５１．請求項３９、４０、４１または４２記載の方法によって製造される固定化タンパク。
５２．請求項４７、４８、４９または５０記載の方法によって製造される生物活性薬剤によって増大するタンパク。
５３．請求項５１記載の固定化タンパクを用いることからなるタンパクを機能的に反応させる方法。
５４．請求項５２記載の生物活性薬剤を含むタンパクを用いることからなる生物活性薬剤との生物反応を行う方法。
５５．特性反応性置換基および特異的反応性基が、（ａ）スルフヒドリル基および有機金属基、（ｂ）オレフィニル基およびジェニル基、（ｃ）極性オレフィン基およびその対応するモノマーまたはその置換形、（ｄ）親和性複合化合物およびその基質、（ｅ）１対のヒドロホウ素化オレフィン基、（ｆ）芳香族アミノ基およびエポキシ活性化エステルまたはアルデヒド基、（ｇ）アジジルまたはヒドラジニル基および芳香族アミノ基、（ｈ）芳香族アルコールおよび活性化エステル基、および（ｉ）ヒドラジンおよび還元糖基からなる群より選択される請求項１、２２、３９、４０、４７または４８記載の方法。
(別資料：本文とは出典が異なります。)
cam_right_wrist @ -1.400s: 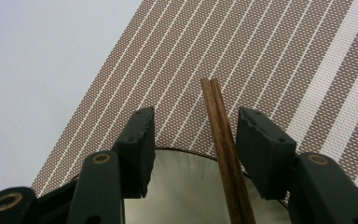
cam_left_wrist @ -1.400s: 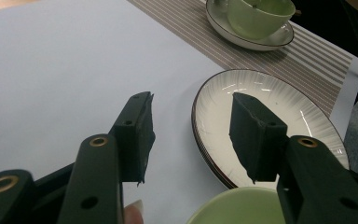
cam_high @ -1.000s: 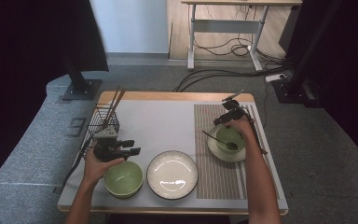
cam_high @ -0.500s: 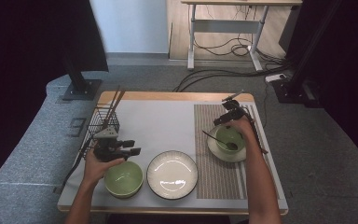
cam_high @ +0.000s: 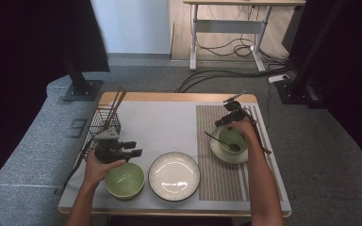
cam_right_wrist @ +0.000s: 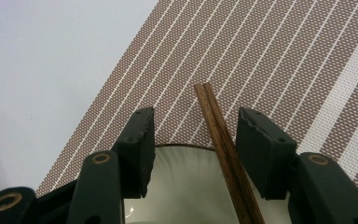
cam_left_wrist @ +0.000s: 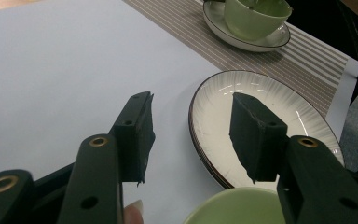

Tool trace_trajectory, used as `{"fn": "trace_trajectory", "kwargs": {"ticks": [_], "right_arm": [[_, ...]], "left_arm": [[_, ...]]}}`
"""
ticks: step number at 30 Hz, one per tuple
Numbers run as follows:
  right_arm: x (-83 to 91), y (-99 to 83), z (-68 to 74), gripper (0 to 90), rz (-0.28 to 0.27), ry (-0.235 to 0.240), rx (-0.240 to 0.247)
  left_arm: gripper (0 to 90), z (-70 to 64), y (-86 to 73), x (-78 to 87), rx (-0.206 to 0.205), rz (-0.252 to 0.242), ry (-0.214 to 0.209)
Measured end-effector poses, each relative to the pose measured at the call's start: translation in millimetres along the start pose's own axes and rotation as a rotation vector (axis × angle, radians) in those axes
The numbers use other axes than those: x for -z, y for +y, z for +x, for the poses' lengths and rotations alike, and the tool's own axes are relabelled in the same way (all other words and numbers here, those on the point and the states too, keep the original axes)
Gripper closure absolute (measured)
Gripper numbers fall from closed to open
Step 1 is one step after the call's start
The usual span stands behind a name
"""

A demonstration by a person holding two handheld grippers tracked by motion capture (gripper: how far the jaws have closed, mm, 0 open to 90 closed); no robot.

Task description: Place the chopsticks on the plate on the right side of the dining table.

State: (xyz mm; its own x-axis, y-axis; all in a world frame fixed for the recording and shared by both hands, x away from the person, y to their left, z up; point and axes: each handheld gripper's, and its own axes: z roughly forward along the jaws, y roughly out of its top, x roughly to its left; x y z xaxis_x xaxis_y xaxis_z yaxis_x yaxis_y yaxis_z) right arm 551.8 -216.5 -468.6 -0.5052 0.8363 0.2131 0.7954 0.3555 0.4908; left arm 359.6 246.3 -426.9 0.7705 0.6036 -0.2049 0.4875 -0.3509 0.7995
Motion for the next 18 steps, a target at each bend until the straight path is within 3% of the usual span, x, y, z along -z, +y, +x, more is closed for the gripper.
{"fn": "trace_trajectory", "kwargs": {"ticks": [18], "right_arm": [[3.6, 1.5, -0.2, 47.7, -0.013, -0.005, 0.01]], "left_arm": [[49.5, -0.2, 0.4, 1.0, -0.001, -0.004, -0.001]]}}
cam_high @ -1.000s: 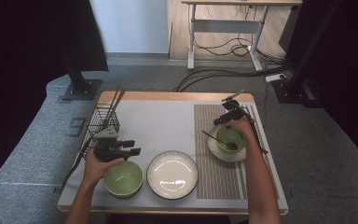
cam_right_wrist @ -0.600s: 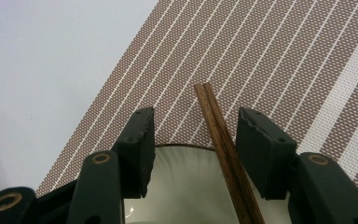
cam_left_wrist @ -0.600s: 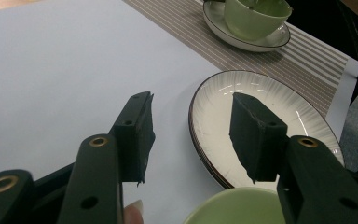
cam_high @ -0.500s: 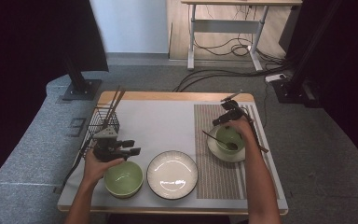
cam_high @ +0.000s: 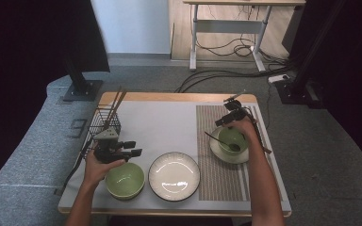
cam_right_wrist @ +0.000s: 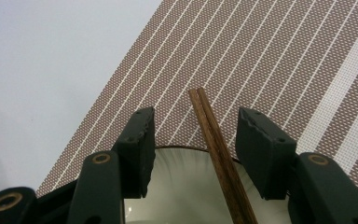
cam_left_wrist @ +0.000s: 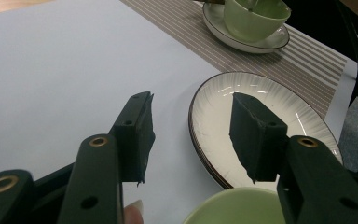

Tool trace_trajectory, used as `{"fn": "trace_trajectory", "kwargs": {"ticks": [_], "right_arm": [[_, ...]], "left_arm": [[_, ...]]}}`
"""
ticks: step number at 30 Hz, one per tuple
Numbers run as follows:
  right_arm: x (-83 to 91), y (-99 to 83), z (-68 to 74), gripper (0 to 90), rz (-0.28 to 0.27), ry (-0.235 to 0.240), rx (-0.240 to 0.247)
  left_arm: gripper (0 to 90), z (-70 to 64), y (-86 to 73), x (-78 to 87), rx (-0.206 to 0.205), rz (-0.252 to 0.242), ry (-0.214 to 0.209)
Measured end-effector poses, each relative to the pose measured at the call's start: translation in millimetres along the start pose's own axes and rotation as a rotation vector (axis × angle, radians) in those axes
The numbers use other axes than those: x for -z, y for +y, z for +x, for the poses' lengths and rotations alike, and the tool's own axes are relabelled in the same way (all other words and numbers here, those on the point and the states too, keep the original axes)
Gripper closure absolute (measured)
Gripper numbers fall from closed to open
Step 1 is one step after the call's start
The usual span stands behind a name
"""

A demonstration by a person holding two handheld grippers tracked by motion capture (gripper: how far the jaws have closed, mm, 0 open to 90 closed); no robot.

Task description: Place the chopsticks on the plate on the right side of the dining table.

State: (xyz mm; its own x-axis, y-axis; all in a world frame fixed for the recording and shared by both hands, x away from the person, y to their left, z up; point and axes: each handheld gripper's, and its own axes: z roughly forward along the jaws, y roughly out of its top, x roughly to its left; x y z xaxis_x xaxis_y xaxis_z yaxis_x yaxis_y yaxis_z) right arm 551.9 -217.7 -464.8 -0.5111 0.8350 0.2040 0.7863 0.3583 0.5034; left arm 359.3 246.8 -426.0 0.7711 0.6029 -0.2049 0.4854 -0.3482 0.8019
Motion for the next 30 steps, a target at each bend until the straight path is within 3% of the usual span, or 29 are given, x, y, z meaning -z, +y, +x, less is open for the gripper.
{"fn": "trace_trajectory", "kwargs": {"ticks": [30], "right_arm": [[-2.8, 9.1, 4.3, 47.3, 0.004, 0.005, 0.011]], "left_arm": [[49.4, 0.3, 0.0, 0.5, 0.0, 0.0, -0.001]]}}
５６．リンカーアーム鎖がアミド、エステル、カーボネート、ウレタン、エーテル、グリシジル、オレフィンまたは炭化水素基のポリマーまたはオリゴマーであるか、約２〜２０個の原子の脂肪族基であるか、または約１〜５個の環の芳香族基である請求項１、２、２２、２３、４０、４１、４８または５０記載の方法。
５７．カップリング条件が塩基性であり、求核試薬がアミノ酸、アミノ酸誘導体またはアミンである請求項３９、４０、４１、４２、４３、４７、４８、４９または５０記載の方法。
５８．カップリング条件が酸性であり、求核試薬がアルコールである請求項３９、４０、４１、４２、４３、４７、４８、４９または５０記載の方法。